I’m curious about your twitches that feel like “popping rocks.” Are they benign fasciculations? Is it like a muscle fiber snapping and jumping? (I have 2 of them going on right now. :roll_eyes: ) I’ve also had these twitches all my life. I remember my dad telling me they were caused by worms be-bopping under my skin. I believed him for years. Crazy. Before my brain surgery, I had some twitches that lasted 6 months or more. The worst one was behind my ear that went for 18 months non-stop, and I was just about to have the nerve cut to stop it.
With that said, the fasciculation twitches I find much more frustrating to stop.
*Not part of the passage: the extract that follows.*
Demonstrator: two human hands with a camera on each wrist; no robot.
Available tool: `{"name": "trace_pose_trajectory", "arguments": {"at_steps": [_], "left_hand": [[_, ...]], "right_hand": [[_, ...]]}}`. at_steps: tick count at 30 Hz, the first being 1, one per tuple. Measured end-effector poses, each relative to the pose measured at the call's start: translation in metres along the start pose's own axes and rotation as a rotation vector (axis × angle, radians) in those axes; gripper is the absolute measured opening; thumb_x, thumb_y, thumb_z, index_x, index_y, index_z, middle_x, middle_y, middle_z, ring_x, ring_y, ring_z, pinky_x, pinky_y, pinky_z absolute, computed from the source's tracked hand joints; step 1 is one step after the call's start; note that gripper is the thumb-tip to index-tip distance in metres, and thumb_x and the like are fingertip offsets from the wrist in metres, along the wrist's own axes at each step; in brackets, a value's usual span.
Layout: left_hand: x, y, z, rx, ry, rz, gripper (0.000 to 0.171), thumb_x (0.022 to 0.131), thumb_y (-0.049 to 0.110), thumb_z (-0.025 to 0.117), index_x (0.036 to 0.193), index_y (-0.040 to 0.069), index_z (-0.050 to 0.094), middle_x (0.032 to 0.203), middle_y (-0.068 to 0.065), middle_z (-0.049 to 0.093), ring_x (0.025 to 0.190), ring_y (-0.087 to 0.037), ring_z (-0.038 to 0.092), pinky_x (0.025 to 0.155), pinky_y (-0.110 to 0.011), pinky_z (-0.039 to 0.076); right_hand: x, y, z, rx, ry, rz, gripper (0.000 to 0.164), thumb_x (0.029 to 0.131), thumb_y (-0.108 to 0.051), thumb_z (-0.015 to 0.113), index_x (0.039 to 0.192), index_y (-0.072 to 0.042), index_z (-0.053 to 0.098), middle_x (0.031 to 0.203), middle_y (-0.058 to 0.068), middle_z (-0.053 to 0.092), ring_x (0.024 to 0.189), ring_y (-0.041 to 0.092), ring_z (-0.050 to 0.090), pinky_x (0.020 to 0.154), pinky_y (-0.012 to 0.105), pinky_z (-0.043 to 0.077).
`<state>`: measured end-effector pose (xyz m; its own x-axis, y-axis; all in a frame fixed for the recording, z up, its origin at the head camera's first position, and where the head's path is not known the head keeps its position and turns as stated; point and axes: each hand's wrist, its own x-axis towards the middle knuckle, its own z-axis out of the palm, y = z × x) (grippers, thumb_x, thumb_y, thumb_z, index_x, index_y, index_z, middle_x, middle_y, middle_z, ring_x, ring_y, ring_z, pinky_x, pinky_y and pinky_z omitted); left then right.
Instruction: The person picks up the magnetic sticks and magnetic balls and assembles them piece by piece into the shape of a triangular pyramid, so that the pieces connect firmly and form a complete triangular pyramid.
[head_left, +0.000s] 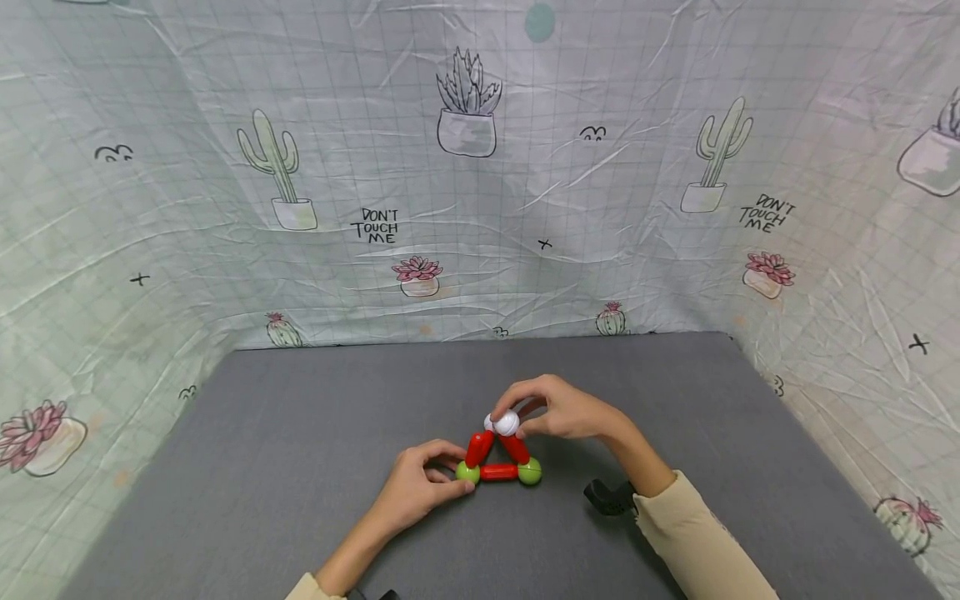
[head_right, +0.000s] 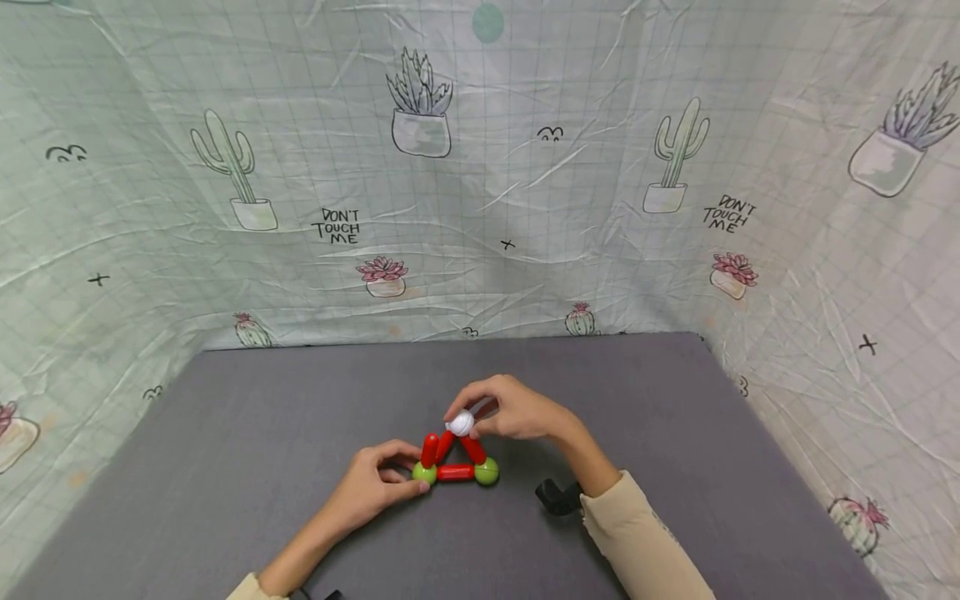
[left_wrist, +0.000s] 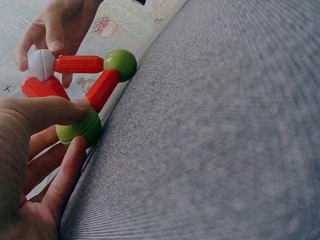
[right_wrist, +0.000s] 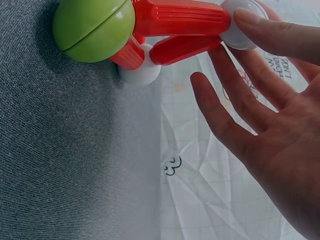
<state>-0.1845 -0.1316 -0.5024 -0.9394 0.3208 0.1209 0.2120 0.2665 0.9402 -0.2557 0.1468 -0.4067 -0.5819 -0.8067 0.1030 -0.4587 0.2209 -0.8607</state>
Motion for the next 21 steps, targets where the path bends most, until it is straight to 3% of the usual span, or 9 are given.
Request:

All I know is what triggers them in me. Caffeine and sugar will usually provoke a ‘twitch fit.’ I love my coffee and Pepsi. If I treat myself to both beverages - which really stimulates lethargic brain sinapses - then I must endure the twitches as well. The nerve blockers don’t seem to do anything much. Lorazapam really does, though. In the last couple years, I have been getting one of those twitches in my deep inner ear. I can HEAR it snapping and twitching, but can’t feel it. That is the one twitch that will make me nearly insane. I can smother it with Lorazapam (Ativan). Lorazapam is in the class of benzodiazapine. So, it is a controlled substance. It helps to have a very sympathetic Dr. to prescribe that for you. One who knows we have over-the-top moments with Chiaris.